* [Problem to work on] Pictures do not belong in the copy; print every entry exactly as it stands.

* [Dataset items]

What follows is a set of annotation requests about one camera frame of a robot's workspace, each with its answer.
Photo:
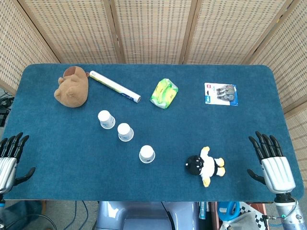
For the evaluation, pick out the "black white penguin plush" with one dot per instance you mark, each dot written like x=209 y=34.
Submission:
x=208 y=165

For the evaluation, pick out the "blue table mat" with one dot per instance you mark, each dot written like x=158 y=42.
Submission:
x=153 y=179

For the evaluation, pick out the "blue plastic tool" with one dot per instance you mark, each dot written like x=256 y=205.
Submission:
x=227 y=208

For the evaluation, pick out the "green tissue pack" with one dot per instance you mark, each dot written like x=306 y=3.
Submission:
x=164 y=94

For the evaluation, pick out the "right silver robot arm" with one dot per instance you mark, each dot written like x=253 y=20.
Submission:
x=291 y=216

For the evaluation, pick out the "grey fabric pouch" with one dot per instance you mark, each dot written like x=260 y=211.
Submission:
x=239 y=222

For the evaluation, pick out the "checkerboard calibration sheet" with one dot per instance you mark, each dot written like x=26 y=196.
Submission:
x=260 y=215

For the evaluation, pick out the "brown plush bear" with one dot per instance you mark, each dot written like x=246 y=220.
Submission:
x=72 y=91

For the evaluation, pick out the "woven folding screen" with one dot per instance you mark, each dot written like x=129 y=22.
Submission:
x=153 y=28

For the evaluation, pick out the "white cling film roll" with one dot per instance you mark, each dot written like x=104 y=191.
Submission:
x=115 y=86

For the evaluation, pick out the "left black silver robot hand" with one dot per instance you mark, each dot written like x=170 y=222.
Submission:
x=8 y=170

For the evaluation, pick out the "correction tape blister pack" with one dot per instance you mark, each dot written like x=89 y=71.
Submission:
x=220 y=94

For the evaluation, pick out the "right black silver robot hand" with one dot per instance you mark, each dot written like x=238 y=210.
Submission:
x=278 y=172

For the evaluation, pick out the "white paper cup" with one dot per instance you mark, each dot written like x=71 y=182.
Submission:
x=105 y=118
x=146 y=153
x=125 y=132

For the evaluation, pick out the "light blue robot torso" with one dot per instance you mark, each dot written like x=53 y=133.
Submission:
x=134 y=215

* [Result for this task]
What follows is a set of annotation requests about one camera frame of a robot's workspace, each with its answer.
Photo:
For the evaluation, pick out the "black white penguin plush" with one dot per instance you mark, each dot written like x=209 y=34.
Submission:
x=208 y=165

For the evaluation, pick out the "blue table mat" with one dot per instance you mark, each dot written like x=158 y=42.
Submission:
x=153 y=179

For the evaluation, pick out the "blue plastic tool" with one dot per instance you mark, each dot written like x=256 y=205.
Submission:
x=227 y=208

For the evaluation, pick out the "green tissue pack" with one dot per instance you mark, each dot written like x=306 y=3.
Submission:
x=164 y=94

For the evaluation, pick out the "right silver robot arm" with one dot per instance you mark, each dot written like x=253 y=20.
Submission:
x=291 y=216

For the evaluation, pick out the "grey fabric pouch" with one dot per instance you mark, each dot written like x=260 y=211.
Submission:
x=239 y=222

For the evaluation, pick out the "checkerboard calibration sheet" with one dot per instance you mark, each dot written like x=26 y=196.
Submission:
x=260 y=215

For the evaluation, pick out the "brown plush bear" with one dot per instance you mark, each dot written like x=246 y=220.
Submission:
x=72 y=91

For the evaluation, pick out the "woven folding screen" with one dot per instance you mark, each dot written like x=129 y=22.
Submission:
x=153 y=28

For the evaluation, pick out the "white cling film roll" with one dot per instance you mark, each dot written like x=104 y=191.
Submission:
x=115 y=86

For the evaluation, pick out the "left black silver robot hand" with one dot per instance you mark, each dot written like x=170 y=222.
Submission:
x=8 y=170

For the evaluation, pick out the "correction tape blister pack" with one dot per instance you mark, each dot written like x=89 y=71.
Submission:
x=220 y=94

For the evaluation, pick out the "right black silver robot hand" with one dot per instance you mark, each dot written like x=238 y=210.
Submission:
x=278 y=172

For the evaluation, pick out the "white paper cup" with one dot per instance you mark, each dot written like x=71 y=182.
Submission:
x=105 y=118
x=146 y=153
x=125 y=132

For the evaluation, pick out the "light blue robot torso" with one dot per instance you mark, each dot written like x=53 y=133.
Submission:
x=134 y=215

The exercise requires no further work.